Two presidents of the United States were members of the Aztec Club – Franklin Pierce and Ulysses S. Grant.

Another president who was a veteran of the Mexican War was President and Major General Zachary Taylor, who, although having served with great distinction during the war and despite some sources to the contrary, was not a member of the Aztec Club. He does not appear on the roll of the 160 original members of the society in The Constitution of the Aztec Club of 1847 and the List of Members, 1893. This is because the Club was formed by officers serving in Mexico City in 1847 and Taylor served in northeastern Mexico. The Aztec Club did not expand its membership beyond the original 160 members until 1871 – 21 years after Taylor's death.

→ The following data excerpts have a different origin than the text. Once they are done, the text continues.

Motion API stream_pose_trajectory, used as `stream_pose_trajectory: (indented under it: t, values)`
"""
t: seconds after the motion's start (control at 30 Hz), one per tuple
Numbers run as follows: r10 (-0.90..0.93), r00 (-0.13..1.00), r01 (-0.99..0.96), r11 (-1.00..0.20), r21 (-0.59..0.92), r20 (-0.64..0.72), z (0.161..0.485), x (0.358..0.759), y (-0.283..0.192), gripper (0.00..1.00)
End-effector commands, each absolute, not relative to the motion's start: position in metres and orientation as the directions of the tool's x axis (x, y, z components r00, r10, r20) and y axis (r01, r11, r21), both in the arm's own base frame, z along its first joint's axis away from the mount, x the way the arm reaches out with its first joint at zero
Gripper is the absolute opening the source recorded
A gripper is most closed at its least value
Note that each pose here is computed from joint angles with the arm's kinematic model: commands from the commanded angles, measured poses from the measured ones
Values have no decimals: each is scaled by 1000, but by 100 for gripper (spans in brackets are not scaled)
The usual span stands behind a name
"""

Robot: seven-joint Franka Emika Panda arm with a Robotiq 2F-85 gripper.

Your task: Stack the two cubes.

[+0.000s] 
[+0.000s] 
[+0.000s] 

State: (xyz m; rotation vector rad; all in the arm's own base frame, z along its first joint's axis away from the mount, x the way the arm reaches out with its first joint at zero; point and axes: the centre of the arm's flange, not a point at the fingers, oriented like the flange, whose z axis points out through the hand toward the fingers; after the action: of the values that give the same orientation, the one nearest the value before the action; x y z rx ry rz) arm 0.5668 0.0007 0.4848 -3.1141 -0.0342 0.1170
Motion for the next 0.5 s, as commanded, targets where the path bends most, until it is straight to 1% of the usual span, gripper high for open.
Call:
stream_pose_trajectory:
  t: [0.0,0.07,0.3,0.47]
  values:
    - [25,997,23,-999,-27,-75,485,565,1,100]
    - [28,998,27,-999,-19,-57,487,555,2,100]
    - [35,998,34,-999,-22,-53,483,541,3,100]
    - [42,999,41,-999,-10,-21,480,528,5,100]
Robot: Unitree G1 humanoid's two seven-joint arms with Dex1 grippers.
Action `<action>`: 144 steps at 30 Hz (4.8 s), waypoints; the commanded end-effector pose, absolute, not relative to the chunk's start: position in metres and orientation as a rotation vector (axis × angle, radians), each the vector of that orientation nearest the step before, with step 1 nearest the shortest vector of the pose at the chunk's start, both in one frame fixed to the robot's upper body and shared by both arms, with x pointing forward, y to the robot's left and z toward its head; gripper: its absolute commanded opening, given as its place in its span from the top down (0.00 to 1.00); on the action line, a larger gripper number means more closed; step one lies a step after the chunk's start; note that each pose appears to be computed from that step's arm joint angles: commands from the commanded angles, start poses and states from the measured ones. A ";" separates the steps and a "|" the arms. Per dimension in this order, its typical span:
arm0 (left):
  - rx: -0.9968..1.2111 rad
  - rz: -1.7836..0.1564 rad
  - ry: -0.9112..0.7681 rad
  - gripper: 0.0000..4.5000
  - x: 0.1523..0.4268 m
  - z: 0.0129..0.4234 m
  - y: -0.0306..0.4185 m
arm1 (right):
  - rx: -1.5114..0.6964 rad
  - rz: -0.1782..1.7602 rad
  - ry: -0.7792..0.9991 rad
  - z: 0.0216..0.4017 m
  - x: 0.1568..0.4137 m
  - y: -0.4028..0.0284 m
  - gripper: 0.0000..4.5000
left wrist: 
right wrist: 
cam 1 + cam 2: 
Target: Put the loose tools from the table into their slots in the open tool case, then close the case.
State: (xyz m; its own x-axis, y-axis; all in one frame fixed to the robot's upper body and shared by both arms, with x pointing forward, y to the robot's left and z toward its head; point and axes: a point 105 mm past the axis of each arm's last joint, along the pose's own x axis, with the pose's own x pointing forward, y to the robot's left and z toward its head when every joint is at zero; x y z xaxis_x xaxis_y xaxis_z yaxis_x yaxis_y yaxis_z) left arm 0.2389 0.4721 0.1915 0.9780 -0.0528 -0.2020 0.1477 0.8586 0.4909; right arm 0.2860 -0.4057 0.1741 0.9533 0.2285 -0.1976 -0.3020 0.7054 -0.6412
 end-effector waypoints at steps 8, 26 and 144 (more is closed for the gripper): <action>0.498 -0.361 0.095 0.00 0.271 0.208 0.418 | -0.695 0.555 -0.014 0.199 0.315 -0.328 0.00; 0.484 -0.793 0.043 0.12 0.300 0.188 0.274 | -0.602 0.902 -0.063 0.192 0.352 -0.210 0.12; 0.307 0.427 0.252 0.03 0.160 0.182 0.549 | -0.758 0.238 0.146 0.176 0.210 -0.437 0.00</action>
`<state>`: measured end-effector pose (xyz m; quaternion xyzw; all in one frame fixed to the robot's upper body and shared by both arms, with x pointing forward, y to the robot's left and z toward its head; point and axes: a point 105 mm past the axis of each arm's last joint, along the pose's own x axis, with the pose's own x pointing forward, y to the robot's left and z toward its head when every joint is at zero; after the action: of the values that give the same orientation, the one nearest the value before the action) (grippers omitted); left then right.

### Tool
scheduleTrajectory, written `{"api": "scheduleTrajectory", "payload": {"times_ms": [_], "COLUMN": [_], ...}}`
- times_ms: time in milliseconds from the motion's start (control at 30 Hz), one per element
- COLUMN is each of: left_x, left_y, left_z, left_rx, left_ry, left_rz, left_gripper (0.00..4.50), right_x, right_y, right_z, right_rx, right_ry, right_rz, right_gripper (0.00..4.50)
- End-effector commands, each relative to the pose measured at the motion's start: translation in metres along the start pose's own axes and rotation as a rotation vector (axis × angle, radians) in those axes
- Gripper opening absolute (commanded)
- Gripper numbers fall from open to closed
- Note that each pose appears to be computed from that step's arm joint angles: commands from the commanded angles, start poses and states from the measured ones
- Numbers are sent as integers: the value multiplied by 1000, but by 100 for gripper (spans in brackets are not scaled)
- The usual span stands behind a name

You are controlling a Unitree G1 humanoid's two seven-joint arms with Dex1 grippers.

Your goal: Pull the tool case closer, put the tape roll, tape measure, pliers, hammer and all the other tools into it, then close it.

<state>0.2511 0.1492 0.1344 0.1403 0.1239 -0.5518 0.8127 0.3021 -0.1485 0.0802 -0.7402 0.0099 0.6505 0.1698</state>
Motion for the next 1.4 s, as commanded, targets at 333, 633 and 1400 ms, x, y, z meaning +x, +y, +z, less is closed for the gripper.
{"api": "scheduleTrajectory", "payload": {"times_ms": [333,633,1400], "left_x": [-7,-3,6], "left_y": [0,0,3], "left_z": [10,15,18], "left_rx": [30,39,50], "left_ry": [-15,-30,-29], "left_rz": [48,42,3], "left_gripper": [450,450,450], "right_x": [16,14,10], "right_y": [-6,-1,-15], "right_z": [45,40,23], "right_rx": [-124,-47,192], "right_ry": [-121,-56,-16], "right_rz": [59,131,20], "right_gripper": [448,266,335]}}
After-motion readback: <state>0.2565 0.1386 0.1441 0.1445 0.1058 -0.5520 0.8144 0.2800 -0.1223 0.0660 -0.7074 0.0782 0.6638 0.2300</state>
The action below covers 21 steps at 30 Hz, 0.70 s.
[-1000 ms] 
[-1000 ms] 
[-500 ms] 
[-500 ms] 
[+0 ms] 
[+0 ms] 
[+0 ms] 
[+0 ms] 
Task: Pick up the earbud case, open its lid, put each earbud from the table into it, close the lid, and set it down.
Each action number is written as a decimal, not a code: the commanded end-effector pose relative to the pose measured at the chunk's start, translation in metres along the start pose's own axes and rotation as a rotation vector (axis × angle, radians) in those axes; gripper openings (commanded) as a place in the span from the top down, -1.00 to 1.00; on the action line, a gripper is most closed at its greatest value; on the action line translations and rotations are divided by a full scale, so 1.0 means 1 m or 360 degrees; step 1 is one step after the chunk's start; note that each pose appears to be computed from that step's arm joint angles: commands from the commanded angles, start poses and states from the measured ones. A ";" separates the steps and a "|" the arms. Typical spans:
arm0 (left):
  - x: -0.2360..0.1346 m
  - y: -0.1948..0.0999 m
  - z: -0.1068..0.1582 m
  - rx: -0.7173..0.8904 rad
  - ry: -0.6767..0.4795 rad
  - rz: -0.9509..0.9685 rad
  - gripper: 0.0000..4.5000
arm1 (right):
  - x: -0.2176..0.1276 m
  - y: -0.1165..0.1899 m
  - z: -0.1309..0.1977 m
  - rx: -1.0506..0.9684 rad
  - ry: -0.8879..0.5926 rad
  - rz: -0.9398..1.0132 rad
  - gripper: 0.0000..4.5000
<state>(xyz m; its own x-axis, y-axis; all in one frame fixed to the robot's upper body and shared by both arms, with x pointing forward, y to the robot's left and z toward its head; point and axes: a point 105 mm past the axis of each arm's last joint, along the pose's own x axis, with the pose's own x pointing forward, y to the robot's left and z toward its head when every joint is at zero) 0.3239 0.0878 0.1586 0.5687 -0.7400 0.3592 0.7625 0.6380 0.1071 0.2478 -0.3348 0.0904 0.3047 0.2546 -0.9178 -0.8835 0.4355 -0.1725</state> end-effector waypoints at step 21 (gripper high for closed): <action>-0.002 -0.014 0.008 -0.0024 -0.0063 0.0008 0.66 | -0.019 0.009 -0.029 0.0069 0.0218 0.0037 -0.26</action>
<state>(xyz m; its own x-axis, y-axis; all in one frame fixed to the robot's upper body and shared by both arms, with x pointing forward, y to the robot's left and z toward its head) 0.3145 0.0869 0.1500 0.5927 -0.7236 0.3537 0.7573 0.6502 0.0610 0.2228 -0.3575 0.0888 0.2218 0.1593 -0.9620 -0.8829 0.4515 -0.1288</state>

John C. Breckinridge, who was Vice President of the United States from 1857 to 1861 and a candidate for president in 1860, who served with the Army of Occupation of Mexico City as the major of the 3rd Kentucky Infantry, did not join the Aztec Club before his death in 1875. He served as a Major General in the Confederate States Army during the American Civil War.

In 1964, the Tomb of the Unknown Soldier at Arlington National Cemetery was presented an Aztec Club medal. "While the Tomb of the Unknown Soldier was created long after the Mexican War, the presentation of the Aztec Club medal connects the Tomb with this conflict and serves as a reminder that the Tomb honors missing and unidentified service members from all periods of American history."